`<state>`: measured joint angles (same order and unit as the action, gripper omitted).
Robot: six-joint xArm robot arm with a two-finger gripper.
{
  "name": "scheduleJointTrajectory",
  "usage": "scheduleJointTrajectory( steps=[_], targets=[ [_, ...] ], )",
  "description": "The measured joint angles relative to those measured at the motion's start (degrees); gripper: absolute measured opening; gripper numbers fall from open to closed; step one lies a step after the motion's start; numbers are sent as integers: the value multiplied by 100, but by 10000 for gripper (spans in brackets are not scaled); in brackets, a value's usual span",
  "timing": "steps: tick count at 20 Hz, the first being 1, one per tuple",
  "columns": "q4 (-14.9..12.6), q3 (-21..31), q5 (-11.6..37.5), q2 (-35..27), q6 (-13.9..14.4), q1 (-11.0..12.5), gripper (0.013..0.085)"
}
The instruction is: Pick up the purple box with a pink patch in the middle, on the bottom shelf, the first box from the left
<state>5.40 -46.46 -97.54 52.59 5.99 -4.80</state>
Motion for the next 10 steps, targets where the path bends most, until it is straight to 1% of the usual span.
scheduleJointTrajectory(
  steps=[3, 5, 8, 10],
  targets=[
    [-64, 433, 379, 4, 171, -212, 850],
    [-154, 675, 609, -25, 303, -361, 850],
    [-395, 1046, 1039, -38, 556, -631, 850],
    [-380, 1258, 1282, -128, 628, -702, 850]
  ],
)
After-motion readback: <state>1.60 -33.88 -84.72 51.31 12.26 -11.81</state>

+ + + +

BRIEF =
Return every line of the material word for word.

OUTPUT OF THE EXERCISE =
`<state>`: measured joint angles (same order and unit as the action, gripper omitted).
Robot: six-joint xArm robot arm with a two-finger gripper.
{
  "name": "scheduleJointTrajectory",
  "usage": "scheduleJointTrajectory( steps=[_], targets=[ [_, ...] ], )",
  "description": "The measured joint angles relative to those measured at the motion's start (degrees); gripper: absolute measured opening; gripper numbers fall from open to closed; step one lies a step after the motion's start; numbers are sent as integers: the value multiplied by 100, but by 10000 for gripper (spans in brackets are not scaled); in brackets, a value's usual span",
  "timing": "steps: tick count at 20 Hz, the first being 1, one per tuple",
  "columns": "q4 (-14.9..12.6), q3 (-21..31), q5 (-11.6..37.5), q2 (-35..27), q6 (-13.9..14.4), q1 (-11.0..12.5), gripper (0.013..0.085)"
}
The instruction is: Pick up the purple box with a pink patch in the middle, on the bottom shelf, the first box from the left
<state>5.40 -46.46 -97.54 52.59 5.99 -4.80</state>
Motion for the next 10 steps, targets where the path bends most, until it is straight to 1% of the usual span.
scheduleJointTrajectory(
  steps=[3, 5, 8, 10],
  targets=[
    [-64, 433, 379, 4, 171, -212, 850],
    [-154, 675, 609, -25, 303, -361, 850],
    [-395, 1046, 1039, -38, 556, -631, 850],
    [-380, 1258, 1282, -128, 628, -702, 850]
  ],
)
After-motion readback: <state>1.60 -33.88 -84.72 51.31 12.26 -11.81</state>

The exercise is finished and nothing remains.